A Miles sembrò che la rappresentazione fosse finita troppo in fretta, ma quando controllò, il suo crono gli disse che quel sogno era durato ben quattro ore. Salutò grato, ma senza prendere impegni, Garnet Cinque, e mentre Bel e Nicol accompagnavano i tre barrayarani alla Kestrel, rifletté su come le culture scelgono di raccontare le proprie storie, e come le celebrano. Infatti, il balletto esaltava il corpo quad. Dopo quello spettacolo nessun terricolo avrebbe pensato ai quad come specie di mutanti storpi, degli scherzi di natura svantaggiati o inferiori. Si poteva perfino allontanarsene innamorati.
Non che tutti i danni e le menomazioni fossero visibili a occhio nudo. Tutta quella atletica esuberanza gli ricordò che doveva controllare la sua chimica cerebrale prima di andare a letto, per vedere quanto a lungo avrebbe dovuto attendere per il suo nuovo attacco epilettico.
CAPITOLO SETTIMO
Udendo bussare alla porta della cabina, Miles si svegliò da un sonno profondo.
— Milord? — chiamò Roic a bassa voce. — L’ammiraglio Vorpatril vuole parlarle. È sulla comconsolle di sicurezza in quadrato.

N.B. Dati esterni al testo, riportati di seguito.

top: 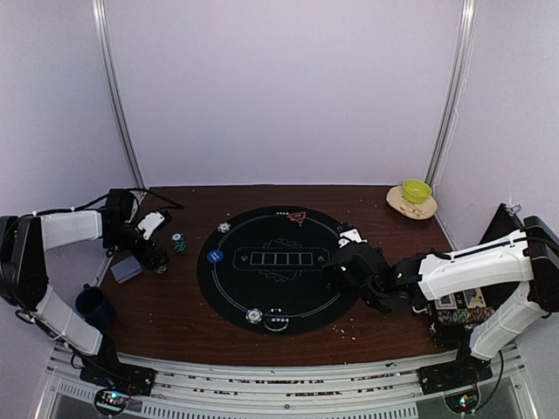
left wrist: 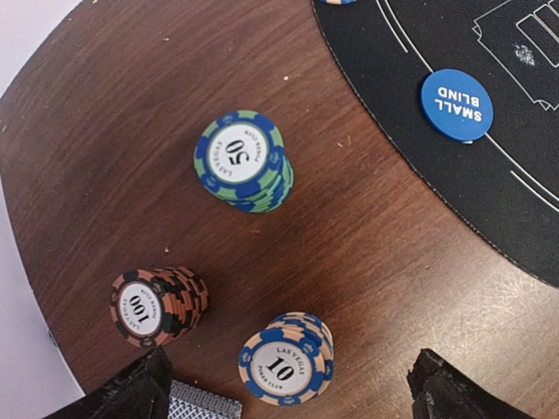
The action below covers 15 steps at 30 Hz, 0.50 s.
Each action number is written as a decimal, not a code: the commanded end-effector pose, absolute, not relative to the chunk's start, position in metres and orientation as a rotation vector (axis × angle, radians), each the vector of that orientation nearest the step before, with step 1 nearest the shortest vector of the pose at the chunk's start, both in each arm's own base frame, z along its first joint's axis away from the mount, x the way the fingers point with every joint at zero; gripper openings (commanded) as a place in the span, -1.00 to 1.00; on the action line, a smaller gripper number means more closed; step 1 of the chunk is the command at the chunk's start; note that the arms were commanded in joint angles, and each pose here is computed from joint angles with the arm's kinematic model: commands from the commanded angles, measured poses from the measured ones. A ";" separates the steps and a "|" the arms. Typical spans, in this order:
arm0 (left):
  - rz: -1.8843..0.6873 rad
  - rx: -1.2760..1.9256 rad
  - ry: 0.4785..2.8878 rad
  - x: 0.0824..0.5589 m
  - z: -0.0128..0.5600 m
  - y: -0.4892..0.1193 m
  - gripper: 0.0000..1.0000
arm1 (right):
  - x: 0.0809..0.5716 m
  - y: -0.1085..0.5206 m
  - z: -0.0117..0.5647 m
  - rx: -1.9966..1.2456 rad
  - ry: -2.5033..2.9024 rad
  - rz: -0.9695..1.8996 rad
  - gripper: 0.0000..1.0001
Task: Distribute texas hold em gaming equipment
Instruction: Pick up the pile of poker chips from the pile of poker chips.
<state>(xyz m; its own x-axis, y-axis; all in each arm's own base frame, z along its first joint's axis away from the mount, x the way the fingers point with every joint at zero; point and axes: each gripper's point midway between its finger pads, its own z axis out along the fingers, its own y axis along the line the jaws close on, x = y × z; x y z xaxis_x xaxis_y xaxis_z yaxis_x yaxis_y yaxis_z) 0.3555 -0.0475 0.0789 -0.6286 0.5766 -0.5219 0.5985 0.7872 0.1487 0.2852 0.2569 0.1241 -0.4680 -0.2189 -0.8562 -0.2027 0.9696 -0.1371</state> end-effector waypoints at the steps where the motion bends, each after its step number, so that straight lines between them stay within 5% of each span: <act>1: -0.058 0.848 2.373 0.370 0.090 -0.048 0.95 | 0.286 0.260 0.128 -0.303 2.066 -0.029 1.00; 15: -0.044 0.844 2.422 0.368 0.072 -0.039 0.85 | 0.285 0.261 0.130 -0.304 2.065 -0.025 1.00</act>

Qualunque ispirazione la sua coscienza stesse per far arrivare al suo cervello in quel momento di dormiveglia, svanì senza più alcuna speranza di emergere. Miles grugnì e saltò giù dalla cuccetta. La mano di Ekaterin si tese verso di lui da quella superiore e subito dopo apparve il suo viso che lo guardò con occhi ancora assonnati. Miles le toccò la mano e sussurrò: — Torna a dormire, amore. — Ekaterin borbottò qualcosa in segno di assenso e si voltò dall’altra parte.
Miles afferrò la giacca grigia, se la infilò e uscì in corridoio a piedi scalzi. Mentre la porta stagna si chiudeva dietro di lui, controllò il crono. Siccome lo Spazio Quad non aveva a che fare con scomode rotazioni planetarie, avevano un unico fuso orario che valeva per tutto l’habitat, e al quale, in teoria, Miles ed Ekaterin si erano abituati durante il viaggio verso la Stazione Graf. Non era notte fonda, solo mattina molto presto.
Miles si sedette al tavolo del quadrato ufficiali, si allacciò la giacca, poi toccò il pulsante sul bracciolo della poltrona. Il volto dell’ammiraglio Vorpatril comparve sulla piastra video. Era già vestito, sbarbato, e teneva una tazza di caffè nella mano destra.
Appena lo vide, Vorpatril sbottò: — Come diavolo faceva a saperlo? — chiese in tono imperioso.
Miles strinse gli occhi. — Mi scusi?
— Ho appena ricevuto dal mio ufficiale medico il rapporto sul campione di sangue di Solian. Ebbene sì, era artificiale, prodotto probabilmente nelle ventiquattr’ore precedenti il momento in cui è stato rovesciato sul ponte.
— Oh. — Fiamme dell’inferno. — Che… che brutta notizia.